We followed a reproducible approach based on literate programming to support the data flow architecture (Xie 2015; Boettiger 2015). The statistical analysis of the received CVs specifies a data flow of strict order in which data are transformed from a raw dataset to statistical information and graphics. Each step contains multiple methods and processes of data cleansing, data wrangling and information retrieval (see the following info-graphic). The tidy data standard has been used to facilitate exploration and analysis of the data (Wickham 2014) and the visualizations pipeline is based on Wilkinson’s (2010) grammar of graphics. Parts of the analysis are inspired by Cedefop’s research project on Online job vacancies and skills analysis (Cedefop 2019).

Data Wrangle Collected CVs

The initial data are stored in JSON format. Data wrangling processes following a split, apply, combine strategy (Wickham 2011) generate a set of meaningful data sets that can be used for statistical analysis, visualizations and machine learning applications. These datasets are the “backbone” of the data model upon which relies all subsequent data flow. For computational efficiency the JSON data are parsed in batches and the relevant fields are measured. For each batch a tabular dataset is calculated and saved in binary form. After a phase of exploratory data analysis, the initial information extraction consists of the following steps,

Deduplication: The process decompresses the JSON CVs and removes duplicated data by keeping the latest CV commit per unique email. Out of the initial 714,804 CVs, 392,812 were identified as unique based on their email address. Among those, 353,518 qualified for statistical analysis based on the degree of their completion.
Demographics-like data collection: The following fields were identified as meaningful variables concerning the unique features of each respondent.
1. Locale
2. Creation Date
3. Last Update Date
4. Address Contact: Country
5. Address Contact: PostalCode
6. Birthdate
7. Sex
8. Nationality
9. Job Applied For
Work Experience data collection: Information relevant to work experience is stored in 4 variables. Each row of the resulting dataset reflects an observation of a work experience entry in a user’s CV.
1. Recruitment Date
2. Termination Date
3. Job Position (categorical or free text)
4. Employers Name
Qualification data collection: Most variables related to qualifications consists of free text, and the following variables are identified as key features describing the education level of a respondent,
1. Title
2. Enrollment Date
3. Graduation Date
4. Organisation Name (free text)
5. Organisation Address: Country
Skills data collection: The following fields are identified as meaningful variables concerning the skills of the respondents. All measured features of this dataset can be categorical and free text,
1. Mother Tongue
2. Foreign Language
3. Communication skills
4. Organisational / managerial skills
5. Computer skills
6. Job-related skills
7. Driving license

The four resulting datasets are linked through a unique code attached to each CV submission.

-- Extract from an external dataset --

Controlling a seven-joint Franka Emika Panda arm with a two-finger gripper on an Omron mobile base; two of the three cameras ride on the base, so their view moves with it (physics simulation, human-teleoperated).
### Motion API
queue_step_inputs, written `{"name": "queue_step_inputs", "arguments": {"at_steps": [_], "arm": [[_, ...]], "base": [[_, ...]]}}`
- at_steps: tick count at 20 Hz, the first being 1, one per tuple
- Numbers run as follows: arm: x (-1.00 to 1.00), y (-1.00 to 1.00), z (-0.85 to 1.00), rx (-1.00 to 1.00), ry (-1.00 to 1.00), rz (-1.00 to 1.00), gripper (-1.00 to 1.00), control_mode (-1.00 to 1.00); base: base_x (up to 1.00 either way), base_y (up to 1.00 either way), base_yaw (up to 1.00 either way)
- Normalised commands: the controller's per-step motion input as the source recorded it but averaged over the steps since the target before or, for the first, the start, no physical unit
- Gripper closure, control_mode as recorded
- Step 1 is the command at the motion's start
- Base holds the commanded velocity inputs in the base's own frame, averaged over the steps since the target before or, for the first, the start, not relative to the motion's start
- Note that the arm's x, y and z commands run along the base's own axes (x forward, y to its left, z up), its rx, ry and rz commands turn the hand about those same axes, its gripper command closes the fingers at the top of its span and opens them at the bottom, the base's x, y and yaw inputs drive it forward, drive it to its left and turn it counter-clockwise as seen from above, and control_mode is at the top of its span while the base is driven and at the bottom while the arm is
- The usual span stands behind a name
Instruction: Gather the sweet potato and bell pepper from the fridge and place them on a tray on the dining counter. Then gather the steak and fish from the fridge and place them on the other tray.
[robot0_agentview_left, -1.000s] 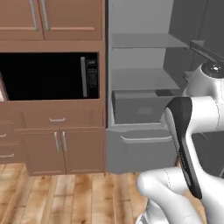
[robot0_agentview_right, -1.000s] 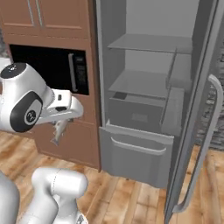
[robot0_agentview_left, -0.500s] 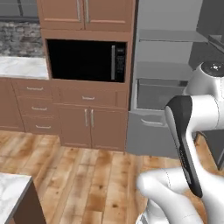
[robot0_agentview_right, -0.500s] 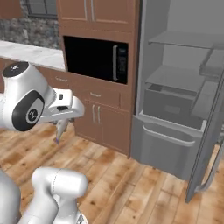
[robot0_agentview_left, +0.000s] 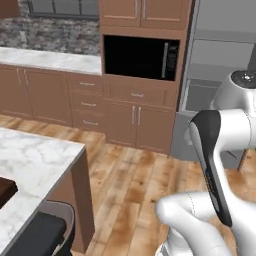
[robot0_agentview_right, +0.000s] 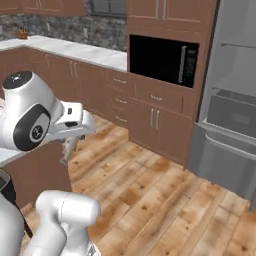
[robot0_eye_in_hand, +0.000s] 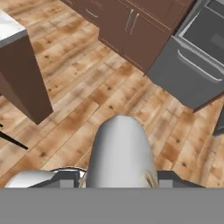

Matching with the ESCO model

ESCO is a live taxonomy, and its concepts are constantly updated reflecting the current job market. In general terms, the data model of ESCO is structured on the basis of three pillars, representing a searchable database in 26 languages.

The occupations pillar
The skills/competences pillar
The qualifications pillar

Using this taxonomy we proceed by using text mining techniques to match multilingual free text with the ESCO data model. After evaluating the language of a given CV we proceed to three extensive phases to extract ontologies of the three ESCO pillars (Rajaraman and Ullman 2011). In other words, we map free text (semi-structured information) to categorical variables (structured information) for descriptive statistics.

Occupations

Firstly, the process performs all the wrangling and cleansing of the necessary information retrieved from ESCO to run the occupation identification algorithm. The multilingual ESCO classification model is used together with the frequency of the ESCO codes provided by the respondents to generate the necessary numerical statistics. An optimized language agnostic matching method is used to identify free text with the ESCO vocabulary. A text mining algorithm retrieves information about the association between free text and ESCO occupations using the precalculated numerical statistics. The process can be reduced to the two steps below,

Loading, processing and tidying ISCO and ESCO classification data: After data cleansing and wrangling, a frequency table is generated by the ESCO codes provided by the respondents who used the drop-down box to select their occupation. Each occupation’s main label in the ESCO classification, as well as any alternative labels it has, are used to create a corpus for each ESCO code. In addition, the multilingual mappings as they are encoded in ESCO are digested by the system. All datasets are cleaned, transformed and weighted. The more common a word is, the less weight it gets. This reflects the fact that commonly used words encode less information. The weight is also analogous to the frequency of an ESCO code as measured by the drop-down box statistics.
Occupations Matching (Weighted): Each CV may have multiple work experience entries, and each one is treated individually. The classification is performed by mapping the free text of each job position to the ESCO model and then climbing up the ISCO hierarchy. The process consists of three phases. First, the top 10 most probable ontologies are retrieved for each free text. With the former in hand, a weighted voting leads to a suggested occupation in a higher level of the hierarchy (level 3 ISCO occupation). Finally, the ESCO occupations not correlated to the higher hierarchical ontology elected are discarded and the one with the highest weight is kept.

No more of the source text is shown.